There is a particular pleasure in travelling to a capital that is not the capital everyone has heard of. Spring, with its light lengthening by a minute a day, is the right season for these smaller European cities — places with palaces and gardens and river promenades all their own, but without the queues of summer.
Three in particular we return to each year.
Vienna, in the weeks the lilacs open
Vienna in late March is a different city from the one the music tourists find in summer. The Hofburg is quieter, the Belvedere gardens are turning their first green, and the cafes that matter — the small ones, with the single newspaper rack and the long window — are unhurried enough to hold your afternoon. We favour a suite in one of the older palace hotels, a private guide for the morning museums, and dinner held for you in a Biedermeier dining room.
Ljubljana, which almost no one knows
Slovenia’s capital is small enough to cross on foot in a morning and sophisticated enough to reward a week. The river curls through the old town, castle on the hill, markets on the cobbles. We arrange a private house along the water, a day trip to the emerald lakes of the Julian Alps, and dinners in places where the chef knows your name because you told him yesterday.
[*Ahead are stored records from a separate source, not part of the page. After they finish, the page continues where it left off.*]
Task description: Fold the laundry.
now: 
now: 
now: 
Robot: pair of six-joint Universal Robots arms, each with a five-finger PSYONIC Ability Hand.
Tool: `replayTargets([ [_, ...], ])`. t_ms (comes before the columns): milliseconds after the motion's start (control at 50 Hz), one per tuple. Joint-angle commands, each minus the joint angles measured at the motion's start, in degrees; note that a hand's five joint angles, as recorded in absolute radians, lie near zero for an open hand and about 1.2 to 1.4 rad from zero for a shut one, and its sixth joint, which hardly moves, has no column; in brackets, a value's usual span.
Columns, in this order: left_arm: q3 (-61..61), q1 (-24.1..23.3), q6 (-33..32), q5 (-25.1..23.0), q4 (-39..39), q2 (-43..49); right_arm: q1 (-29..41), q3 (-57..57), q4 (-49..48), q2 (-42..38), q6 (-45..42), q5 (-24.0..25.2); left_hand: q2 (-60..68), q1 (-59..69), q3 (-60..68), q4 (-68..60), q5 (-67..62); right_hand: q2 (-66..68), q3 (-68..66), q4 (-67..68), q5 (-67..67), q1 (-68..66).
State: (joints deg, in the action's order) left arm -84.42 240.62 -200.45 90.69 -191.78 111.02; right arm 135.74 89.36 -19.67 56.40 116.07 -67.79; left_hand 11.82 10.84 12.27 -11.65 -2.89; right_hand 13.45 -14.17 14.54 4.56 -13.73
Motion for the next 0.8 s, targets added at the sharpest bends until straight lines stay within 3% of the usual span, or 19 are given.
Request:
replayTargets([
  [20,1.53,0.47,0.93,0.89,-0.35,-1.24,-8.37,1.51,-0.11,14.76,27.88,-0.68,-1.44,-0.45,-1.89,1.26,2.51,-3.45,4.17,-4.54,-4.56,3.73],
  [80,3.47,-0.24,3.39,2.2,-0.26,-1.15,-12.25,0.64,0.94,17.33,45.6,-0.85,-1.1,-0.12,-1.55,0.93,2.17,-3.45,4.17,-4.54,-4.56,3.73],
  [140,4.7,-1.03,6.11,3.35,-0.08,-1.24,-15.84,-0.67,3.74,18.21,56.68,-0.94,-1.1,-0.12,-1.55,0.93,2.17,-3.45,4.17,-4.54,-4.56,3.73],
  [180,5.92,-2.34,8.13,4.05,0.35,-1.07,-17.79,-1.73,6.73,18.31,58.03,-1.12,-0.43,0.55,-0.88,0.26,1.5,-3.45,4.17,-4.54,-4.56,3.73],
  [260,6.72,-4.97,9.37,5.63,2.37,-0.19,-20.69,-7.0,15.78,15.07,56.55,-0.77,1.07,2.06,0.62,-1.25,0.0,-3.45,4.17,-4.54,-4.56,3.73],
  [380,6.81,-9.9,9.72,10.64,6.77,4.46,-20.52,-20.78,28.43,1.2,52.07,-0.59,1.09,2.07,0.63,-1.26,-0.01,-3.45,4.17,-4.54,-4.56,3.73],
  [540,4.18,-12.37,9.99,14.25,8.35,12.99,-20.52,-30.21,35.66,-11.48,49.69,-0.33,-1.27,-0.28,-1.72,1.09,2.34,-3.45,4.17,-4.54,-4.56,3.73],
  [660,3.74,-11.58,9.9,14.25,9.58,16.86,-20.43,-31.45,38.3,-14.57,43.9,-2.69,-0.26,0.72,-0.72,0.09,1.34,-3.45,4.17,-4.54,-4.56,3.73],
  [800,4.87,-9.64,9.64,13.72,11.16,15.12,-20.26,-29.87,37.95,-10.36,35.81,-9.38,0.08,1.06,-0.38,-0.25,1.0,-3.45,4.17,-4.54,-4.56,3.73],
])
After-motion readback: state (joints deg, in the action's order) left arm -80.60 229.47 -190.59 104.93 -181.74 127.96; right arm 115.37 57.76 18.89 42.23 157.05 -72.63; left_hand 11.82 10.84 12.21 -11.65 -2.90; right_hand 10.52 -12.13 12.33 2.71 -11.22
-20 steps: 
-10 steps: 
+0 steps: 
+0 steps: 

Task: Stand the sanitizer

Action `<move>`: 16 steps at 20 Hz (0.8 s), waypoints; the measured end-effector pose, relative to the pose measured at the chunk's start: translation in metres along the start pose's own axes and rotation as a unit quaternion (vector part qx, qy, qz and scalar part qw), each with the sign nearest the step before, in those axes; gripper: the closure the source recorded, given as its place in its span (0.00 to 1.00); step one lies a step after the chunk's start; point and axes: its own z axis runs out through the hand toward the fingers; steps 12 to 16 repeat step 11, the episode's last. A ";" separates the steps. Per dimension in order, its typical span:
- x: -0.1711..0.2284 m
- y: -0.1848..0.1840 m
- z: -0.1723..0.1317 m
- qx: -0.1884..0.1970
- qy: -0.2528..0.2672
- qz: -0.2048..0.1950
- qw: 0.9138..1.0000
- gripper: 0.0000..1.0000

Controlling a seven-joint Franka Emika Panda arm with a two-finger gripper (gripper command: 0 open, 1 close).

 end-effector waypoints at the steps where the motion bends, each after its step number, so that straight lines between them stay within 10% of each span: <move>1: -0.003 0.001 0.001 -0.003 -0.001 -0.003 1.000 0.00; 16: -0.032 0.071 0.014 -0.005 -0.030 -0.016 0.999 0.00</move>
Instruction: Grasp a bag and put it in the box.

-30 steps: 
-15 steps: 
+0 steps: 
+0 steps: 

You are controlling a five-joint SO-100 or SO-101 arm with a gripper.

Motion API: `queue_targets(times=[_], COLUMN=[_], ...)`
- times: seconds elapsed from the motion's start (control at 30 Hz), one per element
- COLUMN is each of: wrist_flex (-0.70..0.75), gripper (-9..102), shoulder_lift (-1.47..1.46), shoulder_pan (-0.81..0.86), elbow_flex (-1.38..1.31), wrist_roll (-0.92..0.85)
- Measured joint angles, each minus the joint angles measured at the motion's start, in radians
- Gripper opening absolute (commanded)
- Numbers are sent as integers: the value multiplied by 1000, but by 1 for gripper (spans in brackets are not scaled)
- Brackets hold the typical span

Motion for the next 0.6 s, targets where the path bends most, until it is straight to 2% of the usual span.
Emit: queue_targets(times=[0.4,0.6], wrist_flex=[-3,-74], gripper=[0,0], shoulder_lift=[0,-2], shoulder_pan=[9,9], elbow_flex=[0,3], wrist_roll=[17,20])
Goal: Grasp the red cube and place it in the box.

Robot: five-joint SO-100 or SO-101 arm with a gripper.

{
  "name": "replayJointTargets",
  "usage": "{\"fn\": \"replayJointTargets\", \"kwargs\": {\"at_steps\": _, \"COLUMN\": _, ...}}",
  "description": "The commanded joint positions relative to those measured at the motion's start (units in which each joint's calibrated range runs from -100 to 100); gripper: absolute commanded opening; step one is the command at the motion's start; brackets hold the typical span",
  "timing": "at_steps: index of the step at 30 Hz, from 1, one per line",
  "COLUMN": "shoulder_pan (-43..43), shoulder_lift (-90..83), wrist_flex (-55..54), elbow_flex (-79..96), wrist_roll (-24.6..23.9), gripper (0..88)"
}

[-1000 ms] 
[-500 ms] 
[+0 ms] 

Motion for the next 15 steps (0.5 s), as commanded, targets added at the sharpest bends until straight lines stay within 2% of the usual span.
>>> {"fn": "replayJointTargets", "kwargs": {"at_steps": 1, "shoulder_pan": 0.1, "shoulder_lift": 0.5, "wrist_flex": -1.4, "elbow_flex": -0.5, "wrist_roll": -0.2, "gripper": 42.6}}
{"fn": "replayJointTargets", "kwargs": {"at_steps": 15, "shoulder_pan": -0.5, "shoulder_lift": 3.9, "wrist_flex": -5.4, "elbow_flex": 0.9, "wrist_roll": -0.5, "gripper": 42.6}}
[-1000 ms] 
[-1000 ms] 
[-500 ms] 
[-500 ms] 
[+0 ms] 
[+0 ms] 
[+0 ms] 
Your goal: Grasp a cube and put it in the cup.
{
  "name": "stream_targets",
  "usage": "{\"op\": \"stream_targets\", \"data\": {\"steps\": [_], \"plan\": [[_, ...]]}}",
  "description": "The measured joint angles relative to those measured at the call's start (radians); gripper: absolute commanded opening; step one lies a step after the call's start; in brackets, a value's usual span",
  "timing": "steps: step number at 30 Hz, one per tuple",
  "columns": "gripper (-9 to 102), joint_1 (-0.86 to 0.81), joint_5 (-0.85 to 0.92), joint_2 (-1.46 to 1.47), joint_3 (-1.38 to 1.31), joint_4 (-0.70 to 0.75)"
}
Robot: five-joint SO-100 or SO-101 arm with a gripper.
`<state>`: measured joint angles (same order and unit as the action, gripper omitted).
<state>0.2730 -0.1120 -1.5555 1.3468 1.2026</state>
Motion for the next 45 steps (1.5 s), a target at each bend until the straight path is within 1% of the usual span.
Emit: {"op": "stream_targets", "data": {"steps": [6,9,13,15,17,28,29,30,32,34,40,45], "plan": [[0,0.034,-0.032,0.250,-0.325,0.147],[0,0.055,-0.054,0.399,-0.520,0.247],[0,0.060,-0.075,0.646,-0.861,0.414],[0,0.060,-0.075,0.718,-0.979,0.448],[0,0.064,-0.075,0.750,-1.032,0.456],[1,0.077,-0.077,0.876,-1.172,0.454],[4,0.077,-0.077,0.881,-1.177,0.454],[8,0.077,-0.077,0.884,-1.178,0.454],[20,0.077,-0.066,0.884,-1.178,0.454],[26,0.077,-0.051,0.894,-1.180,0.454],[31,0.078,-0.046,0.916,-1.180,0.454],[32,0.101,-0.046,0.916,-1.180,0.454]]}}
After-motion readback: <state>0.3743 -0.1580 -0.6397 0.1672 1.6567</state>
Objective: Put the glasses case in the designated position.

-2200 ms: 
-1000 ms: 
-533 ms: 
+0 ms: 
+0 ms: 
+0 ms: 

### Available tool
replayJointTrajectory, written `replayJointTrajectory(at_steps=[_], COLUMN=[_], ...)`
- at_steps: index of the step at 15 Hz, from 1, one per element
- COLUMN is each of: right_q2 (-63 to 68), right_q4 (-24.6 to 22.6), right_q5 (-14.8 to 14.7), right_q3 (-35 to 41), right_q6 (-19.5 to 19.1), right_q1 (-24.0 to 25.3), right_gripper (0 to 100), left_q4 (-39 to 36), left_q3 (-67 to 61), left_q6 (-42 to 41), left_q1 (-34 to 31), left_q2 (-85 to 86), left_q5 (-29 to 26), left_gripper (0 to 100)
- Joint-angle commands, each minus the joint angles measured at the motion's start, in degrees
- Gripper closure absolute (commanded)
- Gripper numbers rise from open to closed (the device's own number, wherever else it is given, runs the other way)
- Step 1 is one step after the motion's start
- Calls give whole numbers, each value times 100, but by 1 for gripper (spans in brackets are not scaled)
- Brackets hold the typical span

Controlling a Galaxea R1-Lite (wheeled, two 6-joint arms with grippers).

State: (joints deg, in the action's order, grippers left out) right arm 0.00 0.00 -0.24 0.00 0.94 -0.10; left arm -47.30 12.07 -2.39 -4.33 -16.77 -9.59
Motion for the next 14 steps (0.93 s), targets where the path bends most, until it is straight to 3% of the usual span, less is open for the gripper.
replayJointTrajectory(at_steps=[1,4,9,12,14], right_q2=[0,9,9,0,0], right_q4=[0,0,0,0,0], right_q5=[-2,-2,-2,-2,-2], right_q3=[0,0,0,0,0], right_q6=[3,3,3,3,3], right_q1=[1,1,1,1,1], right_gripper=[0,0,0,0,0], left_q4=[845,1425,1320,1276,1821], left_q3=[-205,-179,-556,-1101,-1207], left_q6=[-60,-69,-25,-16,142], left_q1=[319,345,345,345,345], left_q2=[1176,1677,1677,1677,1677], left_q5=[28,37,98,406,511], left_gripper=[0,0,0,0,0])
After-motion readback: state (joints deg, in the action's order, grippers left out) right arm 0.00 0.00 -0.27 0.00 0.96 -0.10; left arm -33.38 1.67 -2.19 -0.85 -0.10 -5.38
Bruges, before the season begins
Bruges is often a day trip — we prefer it as a week. In the spring, before the cruise buses fill the centre, the canals belong to the neighbourhood. A quiet townhouse near the Begijnhof, a private boat for an early morning on the waterways, and the kind of lunch that should, by rights, take most of the afternoon.
All three of these cities can be strung into a single private journey — a week of small European capitals, in order of blossom. For those who travel well to the margins rather than the middle, the month of March has few better offerings.